額を合わせ、鼻を合わせ、囁く吐息が唇を掠めていく。
「窮屈なドレスも、俺も……今のうちに慣れておけと」
「そっ……そんなの、慣れるわけないじゃない」
至近距離で見つめられ、逸らすことも叶わない瞳をぎゅっと閉じると、より一層艶を増した声音がレフィスの鼓膜を甘やかに揺らした。
「なら慣れるまで、何度でも」
言葉の続きは、重なり合った唇から直接レフィスへと伝えられる。
触れるだけの優しいキスは、レフィスが慣れるよりも随分早くに艶めいた熱を持ってしまった。

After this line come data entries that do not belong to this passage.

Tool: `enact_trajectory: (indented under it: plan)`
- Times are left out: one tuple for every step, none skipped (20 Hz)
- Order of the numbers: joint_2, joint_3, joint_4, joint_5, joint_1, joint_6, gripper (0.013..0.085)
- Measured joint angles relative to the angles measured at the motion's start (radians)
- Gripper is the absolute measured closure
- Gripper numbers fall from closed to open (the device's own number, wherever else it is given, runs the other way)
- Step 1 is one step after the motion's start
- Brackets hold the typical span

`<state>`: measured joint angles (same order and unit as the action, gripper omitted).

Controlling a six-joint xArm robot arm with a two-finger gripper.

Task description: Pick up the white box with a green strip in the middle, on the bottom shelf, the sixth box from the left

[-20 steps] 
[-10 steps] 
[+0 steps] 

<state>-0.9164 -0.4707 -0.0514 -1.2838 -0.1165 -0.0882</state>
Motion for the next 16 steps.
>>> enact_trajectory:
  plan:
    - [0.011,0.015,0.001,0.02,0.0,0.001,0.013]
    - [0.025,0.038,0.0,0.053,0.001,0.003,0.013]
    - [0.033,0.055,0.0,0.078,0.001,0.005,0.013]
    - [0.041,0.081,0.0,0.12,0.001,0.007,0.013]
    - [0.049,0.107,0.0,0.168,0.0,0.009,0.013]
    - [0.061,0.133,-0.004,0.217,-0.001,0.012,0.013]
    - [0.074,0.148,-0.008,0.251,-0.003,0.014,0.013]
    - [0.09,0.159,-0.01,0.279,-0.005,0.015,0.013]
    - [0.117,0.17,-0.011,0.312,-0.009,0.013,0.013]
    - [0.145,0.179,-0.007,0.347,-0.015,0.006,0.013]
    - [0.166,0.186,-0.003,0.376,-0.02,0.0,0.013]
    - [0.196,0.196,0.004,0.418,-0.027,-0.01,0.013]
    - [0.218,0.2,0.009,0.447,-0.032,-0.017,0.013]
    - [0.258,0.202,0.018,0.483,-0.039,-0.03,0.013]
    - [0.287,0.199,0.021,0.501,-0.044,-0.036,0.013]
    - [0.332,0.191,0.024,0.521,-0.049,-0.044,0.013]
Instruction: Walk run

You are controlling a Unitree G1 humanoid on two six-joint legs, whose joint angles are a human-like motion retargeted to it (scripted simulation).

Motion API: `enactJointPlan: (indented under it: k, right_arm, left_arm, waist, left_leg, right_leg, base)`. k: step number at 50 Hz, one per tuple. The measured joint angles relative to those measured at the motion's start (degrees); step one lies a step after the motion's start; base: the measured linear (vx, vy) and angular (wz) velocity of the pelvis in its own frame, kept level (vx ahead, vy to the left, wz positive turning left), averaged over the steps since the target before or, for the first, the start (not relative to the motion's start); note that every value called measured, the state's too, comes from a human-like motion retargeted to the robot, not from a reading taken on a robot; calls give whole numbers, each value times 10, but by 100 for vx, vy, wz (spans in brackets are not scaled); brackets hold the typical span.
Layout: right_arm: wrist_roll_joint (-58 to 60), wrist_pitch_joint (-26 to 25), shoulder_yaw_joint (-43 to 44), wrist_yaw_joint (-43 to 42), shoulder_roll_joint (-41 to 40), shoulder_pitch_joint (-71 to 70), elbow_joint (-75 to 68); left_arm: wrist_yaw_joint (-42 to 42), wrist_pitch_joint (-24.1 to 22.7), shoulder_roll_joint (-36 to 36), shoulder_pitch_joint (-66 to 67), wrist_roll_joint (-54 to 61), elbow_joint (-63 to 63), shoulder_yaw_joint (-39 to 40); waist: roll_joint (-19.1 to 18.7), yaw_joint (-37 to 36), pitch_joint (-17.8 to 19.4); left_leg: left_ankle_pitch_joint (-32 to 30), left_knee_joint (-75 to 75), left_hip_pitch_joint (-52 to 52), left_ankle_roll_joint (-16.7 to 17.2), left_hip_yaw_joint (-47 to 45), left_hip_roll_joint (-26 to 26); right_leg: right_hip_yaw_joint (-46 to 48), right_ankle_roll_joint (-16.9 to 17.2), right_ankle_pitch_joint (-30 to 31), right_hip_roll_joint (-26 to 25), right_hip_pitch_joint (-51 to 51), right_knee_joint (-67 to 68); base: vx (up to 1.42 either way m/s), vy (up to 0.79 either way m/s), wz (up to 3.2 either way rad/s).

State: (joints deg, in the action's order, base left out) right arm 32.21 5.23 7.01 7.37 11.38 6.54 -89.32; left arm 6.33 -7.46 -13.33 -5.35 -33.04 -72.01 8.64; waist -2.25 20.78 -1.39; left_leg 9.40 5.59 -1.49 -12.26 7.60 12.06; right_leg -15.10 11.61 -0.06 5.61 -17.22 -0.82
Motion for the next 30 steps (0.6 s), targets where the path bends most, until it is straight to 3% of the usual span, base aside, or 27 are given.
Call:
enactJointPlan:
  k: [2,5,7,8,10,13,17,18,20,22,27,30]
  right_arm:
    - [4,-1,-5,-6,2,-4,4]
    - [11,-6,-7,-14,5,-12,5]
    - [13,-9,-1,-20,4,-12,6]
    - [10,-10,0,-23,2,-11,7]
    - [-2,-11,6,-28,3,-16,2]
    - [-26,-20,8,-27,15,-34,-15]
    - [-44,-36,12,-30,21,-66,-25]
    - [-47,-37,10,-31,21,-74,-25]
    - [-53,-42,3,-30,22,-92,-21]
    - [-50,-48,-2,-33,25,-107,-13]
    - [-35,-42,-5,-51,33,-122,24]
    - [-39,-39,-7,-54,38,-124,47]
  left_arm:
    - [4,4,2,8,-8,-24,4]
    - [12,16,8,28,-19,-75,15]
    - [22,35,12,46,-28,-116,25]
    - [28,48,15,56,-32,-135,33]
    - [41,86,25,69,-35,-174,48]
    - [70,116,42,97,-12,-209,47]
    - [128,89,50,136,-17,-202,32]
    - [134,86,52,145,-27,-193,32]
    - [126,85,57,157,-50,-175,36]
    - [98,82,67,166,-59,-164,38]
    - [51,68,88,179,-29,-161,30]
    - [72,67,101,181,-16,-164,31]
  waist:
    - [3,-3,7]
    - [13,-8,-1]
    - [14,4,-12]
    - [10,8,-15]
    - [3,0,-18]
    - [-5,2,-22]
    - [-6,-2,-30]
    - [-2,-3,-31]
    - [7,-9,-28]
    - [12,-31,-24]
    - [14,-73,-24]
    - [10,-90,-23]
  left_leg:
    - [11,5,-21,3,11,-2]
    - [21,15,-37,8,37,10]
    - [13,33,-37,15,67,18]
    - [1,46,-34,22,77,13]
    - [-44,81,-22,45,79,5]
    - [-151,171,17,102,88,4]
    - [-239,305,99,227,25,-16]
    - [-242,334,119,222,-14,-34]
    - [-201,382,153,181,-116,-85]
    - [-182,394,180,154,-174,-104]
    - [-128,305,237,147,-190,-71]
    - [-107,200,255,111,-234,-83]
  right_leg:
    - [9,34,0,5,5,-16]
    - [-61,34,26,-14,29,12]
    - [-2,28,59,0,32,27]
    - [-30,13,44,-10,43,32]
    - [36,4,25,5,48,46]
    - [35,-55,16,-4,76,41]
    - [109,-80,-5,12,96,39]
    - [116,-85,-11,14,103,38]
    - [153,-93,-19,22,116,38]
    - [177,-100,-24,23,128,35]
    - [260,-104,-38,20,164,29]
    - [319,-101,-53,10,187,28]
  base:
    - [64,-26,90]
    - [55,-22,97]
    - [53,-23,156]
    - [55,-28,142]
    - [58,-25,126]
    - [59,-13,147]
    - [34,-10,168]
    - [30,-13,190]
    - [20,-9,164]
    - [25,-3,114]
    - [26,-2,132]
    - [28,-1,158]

息苦しさに胸を叩いても、ユリシスの唇は離れない。思いを伝えても伝えても足りないくらいに、貪欲に深くレフィスを求めて絡まり合う。
静かな夜を思わせる紫紺の瞳。その深い闇に隠れた激情に捕らわれてしまったのだと実感すると同時に、レフィスを悩ませていた問題はあっけないほど霧散してしまった。
ユリシスの熱い思いを向けられている自分が愛おしい。
いつも冷静な彼が見せる余裕のない姿が愛おしい。
不安や緊張を完全に拭い去ることは出来ないが、ユリシスと一緒なら乗り越えていけるような気がした。
「まだ足りないか?」
唇を舌先で舐められ、レフィスの背筋がぞくりと震える。
「……っ、もう、充分だからっ」
「困ったな」
潤んだ目で見上げれば、ユリシスが少し意地悪な笑みを零して低く囁いた。
「俺の方が、全然足りない」
反論は再び唇に押し込まれ、終わらない口付けに熱はますます深まるばかりだった。
しんしんと、音もなく降り積もる雪の夜。
幼心に離れたくないと願って渡した赤い指輪。
『約束のしるしだ』
二人を繋ぐ約束は長い時を経ていま、互いの薬指に光る指輪から新たな物語を紡ぎ始める。